┏━━

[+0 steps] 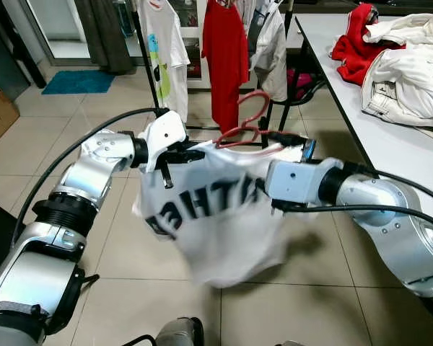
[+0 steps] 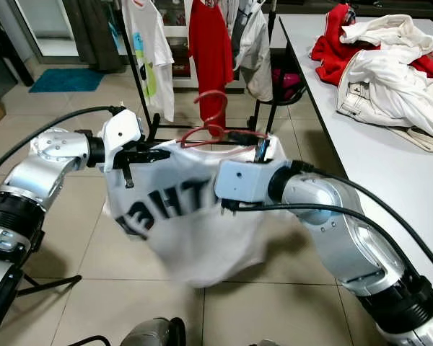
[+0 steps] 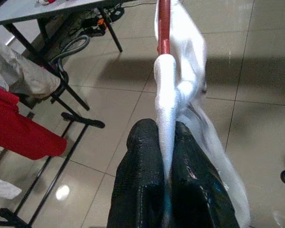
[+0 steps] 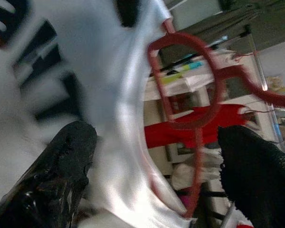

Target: Hang hanger

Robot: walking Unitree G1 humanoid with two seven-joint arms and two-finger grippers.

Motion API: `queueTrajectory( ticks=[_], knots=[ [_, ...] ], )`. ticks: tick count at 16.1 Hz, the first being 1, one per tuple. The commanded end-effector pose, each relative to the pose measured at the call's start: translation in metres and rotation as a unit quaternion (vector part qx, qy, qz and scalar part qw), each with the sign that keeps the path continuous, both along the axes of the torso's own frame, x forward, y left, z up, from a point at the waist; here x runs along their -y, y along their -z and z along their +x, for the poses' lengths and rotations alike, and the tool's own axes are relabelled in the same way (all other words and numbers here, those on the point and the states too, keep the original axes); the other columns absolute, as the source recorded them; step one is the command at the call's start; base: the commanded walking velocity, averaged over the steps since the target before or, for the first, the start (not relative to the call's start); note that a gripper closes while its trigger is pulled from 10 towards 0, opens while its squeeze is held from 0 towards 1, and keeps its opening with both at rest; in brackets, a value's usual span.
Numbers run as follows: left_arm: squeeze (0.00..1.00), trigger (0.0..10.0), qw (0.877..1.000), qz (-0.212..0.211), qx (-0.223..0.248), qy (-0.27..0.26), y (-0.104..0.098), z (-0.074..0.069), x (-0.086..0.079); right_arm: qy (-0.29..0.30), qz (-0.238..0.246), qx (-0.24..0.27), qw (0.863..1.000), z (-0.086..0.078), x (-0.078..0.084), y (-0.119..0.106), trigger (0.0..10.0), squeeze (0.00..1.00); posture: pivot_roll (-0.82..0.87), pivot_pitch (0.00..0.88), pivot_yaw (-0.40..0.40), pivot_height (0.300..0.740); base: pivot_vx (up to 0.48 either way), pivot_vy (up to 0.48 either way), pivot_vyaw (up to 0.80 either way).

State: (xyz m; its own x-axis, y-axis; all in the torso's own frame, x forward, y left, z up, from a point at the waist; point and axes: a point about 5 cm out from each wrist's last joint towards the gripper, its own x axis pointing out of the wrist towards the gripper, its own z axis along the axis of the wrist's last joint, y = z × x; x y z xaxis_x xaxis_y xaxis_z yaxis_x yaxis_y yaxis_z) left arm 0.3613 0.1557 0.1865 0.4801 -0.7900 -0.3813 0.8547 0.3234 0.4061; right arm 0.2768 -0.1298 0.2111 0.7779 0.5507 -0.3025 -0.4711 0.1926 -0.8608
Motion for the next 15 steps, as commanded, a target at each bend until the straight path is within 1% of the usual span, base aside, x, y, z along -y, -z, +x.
queueTrajectory(
  ticks=[1,2,3,5,6,8,15],
  knots=[
    [0.0,0.0,0.999,-0.036,0.036,0.006,-0.019,0.003,0.001,0.04,0.023,0.014,0.999,0.007,0.008,-0.004,10.0,0.0,0.06,0.04,0.082,0.74,0.0,0.0,0.0],
    [0.0,0.0,0.997,-0.057,0.042,0.012,-0.024,0.003,0.001,0.076,0.091,0.005,0.993,0.012,0.015,-0.009,10.0,0.0,0.06,0.04,0.082,0.74,0.0,0.0,0.0],
    [0.0,0.0,0.997,-0.064,0.048,0.013,-0.027,0.003,-0.001,0.109,0.157,-0.006,0.982,0.016,0.021,-0.013,10.0,0.0,0.06,0.039,0.082,0.74,0.0,0.0,0.0],
    [0.0,0.0,0.997,-0.066,0.047,0.016,-0.028,0.002,-0.003,0.133,0.214,-0.022,0.967,0.019,0.025,-0.015,10.0,0.0,0.06,0.04,0.081,0.74,0.0,0.0,0.0],
    [0.0,0.0,0.996,-0.076,0.039,0.024,-0.028,0.0,-0.006,0.165,0.291,-0.058,0.941,0.019,0.028,-0.012,10.0,0.0,0.06,0.042,0.075,0.74,0.0,0.0,0.0],
    [0.0,0.0,0.996,-0.083,0.029,0.032,-0.027,-0.003,-0.011,0.195,0.367,-0.109,0.903,0.018,0.028,-0.005,10.0,0.0,0.06,0.044,0.077,0.74,0.0,0.0,0.0],
    [0.0,0.0,0.996,-0.083,0.029,0.032,-0.027,-0.003,-0.011,0.195,0.367,-0.109,0.903,0.018,0.028,-0.005,10.0,0.0,0.06,0.044,0.077,0.74,0.0,0.0,0.0]
  ],
)
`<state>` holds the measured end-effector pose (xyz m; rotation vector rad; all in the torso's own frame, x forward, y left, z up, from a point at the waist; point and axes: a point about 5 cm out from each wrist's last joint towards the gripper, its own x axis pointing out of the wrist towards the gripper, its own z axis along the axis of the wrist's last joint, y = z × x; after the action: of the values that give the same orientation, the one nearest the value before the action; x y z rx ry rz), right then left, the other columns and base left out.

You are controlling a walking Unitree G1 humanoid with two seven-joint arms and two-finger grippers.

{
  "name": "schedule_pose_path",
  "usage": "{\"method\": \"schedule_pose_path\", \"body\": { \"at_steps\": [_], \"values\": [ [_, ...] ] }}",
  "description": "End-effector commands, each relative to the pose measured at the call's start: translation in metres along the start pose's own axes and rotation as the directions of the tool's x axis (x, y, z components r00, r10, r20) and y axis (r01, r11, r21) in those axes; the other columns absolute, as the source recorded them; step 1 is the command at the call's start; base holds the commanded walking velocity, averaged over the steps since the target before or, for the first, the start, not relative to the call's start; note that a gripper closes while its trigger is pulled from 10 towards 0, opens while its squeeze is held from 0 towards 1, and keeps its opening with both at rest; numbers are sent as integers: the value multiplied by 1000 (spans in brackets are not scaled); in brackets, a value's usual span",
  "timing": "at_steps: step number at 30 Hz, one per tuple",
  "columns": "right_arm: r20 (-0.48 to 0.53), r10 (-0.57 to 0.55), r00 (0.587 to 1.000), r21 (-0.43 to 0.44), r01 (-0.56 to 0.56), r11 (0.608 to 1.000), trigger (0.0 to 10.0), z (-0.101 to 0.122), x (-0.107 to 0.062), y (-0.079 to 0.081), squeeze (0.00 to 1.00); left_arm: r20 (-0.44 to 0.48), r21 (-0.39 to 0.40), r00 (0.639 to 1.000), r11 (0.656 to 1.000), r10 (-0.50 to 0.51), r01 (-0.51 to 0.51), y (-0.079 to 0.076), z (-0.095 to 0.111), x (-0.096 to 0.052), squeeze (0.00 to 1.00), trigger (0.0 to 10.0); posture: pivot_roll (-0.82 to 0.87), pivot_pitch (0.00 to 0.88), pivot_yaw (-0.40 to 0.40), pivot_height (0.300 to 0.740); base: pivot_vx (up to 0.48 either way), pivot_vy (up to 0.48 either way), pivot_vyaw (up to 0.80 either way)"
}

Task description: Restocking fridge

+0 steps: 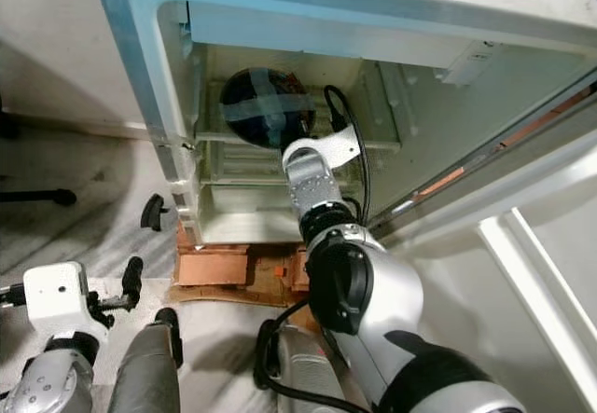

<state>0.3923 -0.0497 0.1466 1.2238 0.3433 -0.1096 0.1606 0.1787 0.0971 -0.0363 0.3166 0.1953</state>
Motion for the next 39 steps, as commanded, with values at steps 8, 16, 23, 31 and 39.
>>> {"method": "schedule_pose_path", "body": {
  "at_steps": [8, 16, 23, 31, 39],
  "values": [
    [-289, 202, 936, 114, -176, 978, 10000, -109, -32, 51, 1000, -8, -3, 999, 999, 32, -32, 2, -3, 1, 0, 10000, 318, 307, -248, 740, 0, 0, 0],
    [-266, 275, 924, -7, -288, 958, 10000, -87, -23, 48, 1000, 40, 9, 999, 1000, -2, 1, -3, 6, 21, 0, 10000, 290, 256, -235, 740, 0, 0, 0],
    [-196, 267, 944, -262, -313, 913, 10000, -36, -7, 17, 1000, 87, 11, 996, 999, -34, 33, -8, 15, 48, 0, 10000, 239, 174, -216, 740, 0, 0, 0],
    [-162, 236, 958, -451, -284, 846, 10000, 14, -6, -39, 1000, 107, 39, 991, 996, -85, 82, -12, 19, 69, 0, 10000, 178, 92, -161, 740, 0, 0, 0],
    [-80, 197, 977, -549, -208, 810, 10000, 39, -31, -92, 1000, 127, 90, 982, 988, -140, 129, -15, 23, 86, 0, 10000, 146, 36, -89, 740, 0, 0, 0]
  ]
}}
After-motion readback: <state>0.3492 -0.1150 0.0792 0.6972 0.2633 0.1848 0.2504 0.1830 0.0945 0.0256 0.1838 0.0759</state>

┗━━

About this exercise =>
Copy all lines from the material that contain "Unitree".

Solution to this task =>
Robot: walking Unitree G1 humanoid with two seven-joint arms and two-finger grippers.
You are controlling a walking Unitree G1 humanoid with two seven-joint arms and two-finger grippers.

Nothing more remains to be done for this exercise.